De l’Amour à la mort

Nous sommes tant habitués à chercher la réussite, à être considéré, aimé, apprécié. Nous avons tous besoin de reconnaissance, d’être apprécié à notre juste valeur. Mais le Christ, en se chargeant de la croix, nous incite à changer de quête. Ce qui compte véritablement, c’est notre capacité, aidé de sa grâce, à transformer tout ce qui peut conduire à la mort, en puissance de vie. Avec le Christ, la mort n’a jamais le dernier mot, car elle est transfigurée par et dans ce lien d’amour qui l’unit au Père et à l’Esprit. C’est cette force qui doit nous habiter dans nos vies et nous aider à ne pas l’analyser en termes de réussite ou d’échec. C’est notre capacité de conversion, notre capacité à nous laisser rejoindre par la puissance de vie de l’Amour de Dieu qui doit être notre essentiel.

Le poids d’une parole

Il ne s’agit pas d’avoir raison ou tort, mais d’être juste, car habité de la présence de Dieu. Aux questions de Pilate, le Christ ne répond rien ou si peu. Ce n’est pas qu’il n’a rien à répondre, mais il comprend qu’il se trouve piégé. Peu importe ce qu’il peut dire, il est condamné pour satisfaire la jalousie. Et nous ? Sommes-nous comme Pilate, prompts à servir les plus forts, les puissants, ou comme Jésus, dont la rareté de la Parole donne une densité à sa présence ? Difficile d’être comme Jésus, de lui ressembler tant son offrande nous semble inaccessible. Il est plus facile d’être du côté des « méchants » dont nous parle le psaume 1. Reconnaître cette difficulté, ce qui nous entrave de marcher à la suite du Christ crucifié ne doit pas nous désespérer.

Chemin de conversion

Nous pouvons y entendre un chemin de conversion qui nous conduira à la plénitude de la paix et de la joie. Laissons-nous habiter de ces motions intérieures nous rapproche de Dieu. Elles ne nous épargnent pas la souffrance, elles n’éloignent la mort de notre enveloppe corporelle, mais nous tournent vers l’essentiel. Ce dernier est cet amour de Dieu qui allège les peines, tristesses, angoisses. Par sa crucifixion, il vient nous dire que toute vie vaut la peine d’être vécue. Ce mal, cette jalousie, cette humanité glaiseuse, qui nous colle aux pieds, peuvent être transformés, car elles sont portées, par le Christ, sur l’autel céleste du royaume des cieux (prière eucharistique n°1).

La tendresse de Dieu

Laissons-nous rejoindre en ce vendredi saint par la tendresse de Dieu. Sa mort n’est pas une fin en soi. Elle est plénitude du don pour nous faire entrer, nous aussi, dans la dynamique du don de nous-même comme pour mieux mourir à ce tout qui entrave notre désir de vivre pour et avec Dieu. Entrons donc, d’un cœur résolu, dans une prière d’action de grâce pour ce don. Par la mort de son Fils, Dieu nous fait entrer résolument dans sa vie.

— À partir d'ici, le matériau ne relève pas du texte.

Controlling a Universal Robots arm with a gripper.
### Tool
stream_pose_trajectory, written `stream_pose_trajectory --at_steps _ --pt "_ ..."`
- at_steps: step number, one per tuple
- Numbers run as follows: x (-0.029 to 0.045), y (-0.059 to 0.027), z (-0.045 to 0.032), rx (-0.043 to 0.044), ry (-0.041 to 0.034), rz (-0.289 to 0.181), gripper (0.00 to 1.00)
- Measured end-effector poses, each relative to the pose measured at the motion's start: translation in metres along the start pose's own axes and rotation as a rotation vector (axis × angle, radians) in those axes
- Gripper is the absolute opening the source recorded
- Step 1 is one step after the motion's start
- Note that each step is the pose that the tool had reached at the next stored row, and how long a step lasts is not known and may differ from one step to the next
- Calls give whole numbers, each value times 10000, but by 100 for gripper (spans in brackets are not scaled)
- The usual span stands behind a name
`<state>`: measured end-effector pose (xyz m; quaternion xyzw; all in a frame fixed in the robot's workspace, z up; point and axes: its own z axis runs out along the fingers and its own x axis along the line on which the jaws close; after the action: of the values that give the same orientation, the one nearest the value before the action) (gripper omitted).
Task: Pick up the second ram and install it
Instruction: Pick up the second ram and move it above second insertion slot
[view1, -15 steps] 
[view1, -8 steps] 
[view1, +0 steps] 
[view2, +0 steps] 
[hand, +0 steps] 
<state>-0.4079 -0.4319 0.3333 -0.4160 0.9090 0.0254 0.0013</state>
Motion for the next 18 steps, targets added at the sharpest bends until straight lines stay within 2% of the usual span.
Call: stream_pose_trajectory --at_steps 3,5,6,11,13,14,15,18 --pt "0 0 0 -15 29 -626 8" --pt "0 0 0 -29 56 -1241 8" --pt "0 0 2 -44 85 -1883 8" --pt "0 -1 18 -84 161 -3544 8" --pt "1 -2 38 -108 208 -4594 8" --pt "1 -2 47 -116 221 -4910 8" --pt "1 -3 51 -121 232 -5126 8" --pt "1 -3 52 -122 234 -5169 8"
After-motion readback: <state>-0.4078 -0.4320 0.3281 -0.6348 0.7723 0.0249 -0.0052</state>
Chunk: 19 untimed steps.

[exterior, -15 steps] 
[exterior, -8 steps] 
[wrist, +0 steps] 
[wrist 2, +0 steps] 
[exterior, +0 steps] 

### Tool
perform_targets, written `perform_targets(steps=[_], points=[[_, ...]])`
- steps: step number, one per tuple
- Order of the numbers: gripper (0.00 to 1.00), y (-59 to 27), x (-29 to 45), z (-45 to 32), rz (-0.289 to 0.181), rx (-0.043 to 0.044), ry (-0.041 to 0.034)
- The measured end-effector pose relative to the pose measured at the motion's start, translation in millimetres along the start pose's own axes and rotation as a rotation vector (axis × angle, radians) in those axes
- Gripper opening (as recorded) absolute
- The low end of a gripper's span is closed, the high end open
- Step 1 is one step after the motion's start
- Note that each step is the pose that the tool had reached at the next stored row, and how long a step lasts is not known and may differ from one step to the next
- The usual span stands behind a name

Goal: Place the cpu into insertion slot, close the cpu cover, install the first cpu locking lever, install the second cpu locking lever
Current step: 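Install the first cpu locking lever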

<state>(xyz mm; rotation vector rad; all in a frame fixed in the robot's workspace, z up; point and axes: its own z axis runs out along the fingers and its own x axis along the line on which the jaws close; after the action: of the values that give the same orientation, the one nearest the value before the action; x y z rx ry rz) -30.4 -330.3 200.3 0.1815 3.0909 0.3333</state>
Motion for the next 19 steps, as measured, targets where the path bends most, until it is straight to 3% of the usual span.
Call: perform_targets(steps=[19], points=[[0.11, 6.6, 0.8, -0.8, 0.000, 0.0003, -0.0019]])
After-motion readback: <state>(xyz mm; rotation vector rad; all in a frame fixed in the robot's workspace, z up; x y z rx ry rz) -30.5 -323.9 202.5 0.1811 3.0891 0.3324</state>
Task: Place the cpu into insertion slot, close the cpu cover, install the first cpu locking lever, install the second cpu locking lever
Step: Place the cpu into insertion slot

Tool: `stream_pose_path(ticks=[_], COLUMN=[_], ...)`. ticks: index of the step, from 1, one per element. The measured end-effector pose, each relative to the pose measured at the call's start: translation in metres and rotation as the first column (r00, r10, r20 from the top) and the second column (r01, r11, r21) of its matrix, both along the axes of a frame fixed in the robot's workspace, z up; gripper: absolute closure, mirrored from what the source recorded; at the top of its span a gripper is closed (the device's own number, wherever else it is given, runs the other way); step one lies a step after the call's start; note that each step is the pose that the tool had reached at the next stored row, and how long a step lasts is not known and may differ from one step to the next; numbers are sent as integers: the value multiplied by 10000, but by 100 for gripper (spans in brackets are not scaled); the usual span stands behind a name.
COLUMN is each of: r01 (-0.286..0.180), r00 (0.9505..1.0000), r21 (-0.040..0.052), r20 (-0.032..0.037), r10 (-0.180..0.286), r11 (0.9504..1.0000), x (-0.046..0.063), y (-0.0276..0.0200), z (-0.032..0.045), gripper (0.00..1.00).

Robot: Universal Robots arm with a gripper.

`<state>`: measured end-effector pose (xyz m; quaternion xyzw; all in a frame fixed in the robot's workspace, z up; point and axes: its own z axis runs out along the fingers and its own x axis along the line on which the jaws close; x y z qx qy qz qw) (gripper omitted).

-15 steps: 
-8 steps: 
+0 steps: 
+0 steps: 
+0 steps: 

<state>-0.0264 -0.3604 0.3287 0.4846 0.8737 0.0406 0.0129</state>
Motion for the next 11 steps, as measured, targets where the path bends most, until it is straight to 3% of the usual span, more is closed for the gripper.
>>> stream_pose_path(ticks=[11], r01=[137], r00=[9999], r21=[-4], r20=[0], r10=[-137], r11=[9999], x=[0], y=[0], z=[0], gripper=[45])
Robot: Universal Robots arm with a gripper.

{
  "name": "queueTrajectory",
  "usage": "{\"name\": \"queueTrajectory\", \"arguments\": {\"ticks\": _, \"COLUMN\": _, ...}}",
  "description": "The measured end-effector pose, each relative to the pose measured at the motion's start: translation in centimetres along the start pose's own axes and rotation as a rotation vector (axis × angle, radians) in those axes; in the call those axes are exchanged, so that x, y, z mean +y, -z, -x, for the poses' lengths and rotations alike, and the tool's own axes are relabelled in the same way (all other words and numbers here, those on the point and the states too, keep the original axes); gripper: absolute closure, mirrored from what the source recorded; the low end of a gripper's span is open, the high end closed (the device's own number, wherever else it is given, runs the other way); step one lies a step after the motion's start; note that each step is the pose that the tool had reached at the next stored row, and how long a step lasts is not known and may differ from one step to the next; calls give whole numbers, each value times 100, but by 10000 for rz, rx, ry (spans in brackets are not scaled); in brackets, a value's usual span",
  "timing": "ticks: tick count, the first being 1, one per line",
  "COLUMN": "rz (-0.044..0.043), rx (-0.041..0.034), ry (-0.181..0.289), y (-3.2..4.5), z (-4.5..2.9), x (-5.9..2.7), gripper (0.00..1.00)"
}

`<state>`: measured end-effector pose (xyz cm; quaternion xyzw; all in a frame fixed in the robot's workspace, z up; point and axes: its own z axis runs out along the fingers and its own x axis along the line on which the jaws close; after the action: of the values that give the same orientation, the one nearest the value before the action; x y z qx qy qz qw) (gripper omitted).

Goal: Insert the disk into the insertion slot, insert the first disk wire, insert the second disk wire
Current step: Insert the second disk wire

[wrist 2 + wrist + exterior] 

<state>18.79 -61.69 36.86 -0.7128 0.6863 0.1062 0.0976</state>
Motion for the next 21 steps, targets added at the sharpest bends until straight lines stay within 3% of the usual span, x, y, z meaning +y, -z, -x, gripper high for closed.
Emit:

Puisse le silence qui habite cette célébration de la passion et de la mort de notre Seigneur Jésus-Christ n’être ni triste, ni pesant. Accueillons-le comme un temps favorable pour méditer sur un si grand bonheur d’être aimé par Dieu. Puisque, comme nous l’endenterons dans une des préfaces du temps pascal : « en mourant, il a détruit notre mort ; en ressuscitant, il nous a rendu la vie ».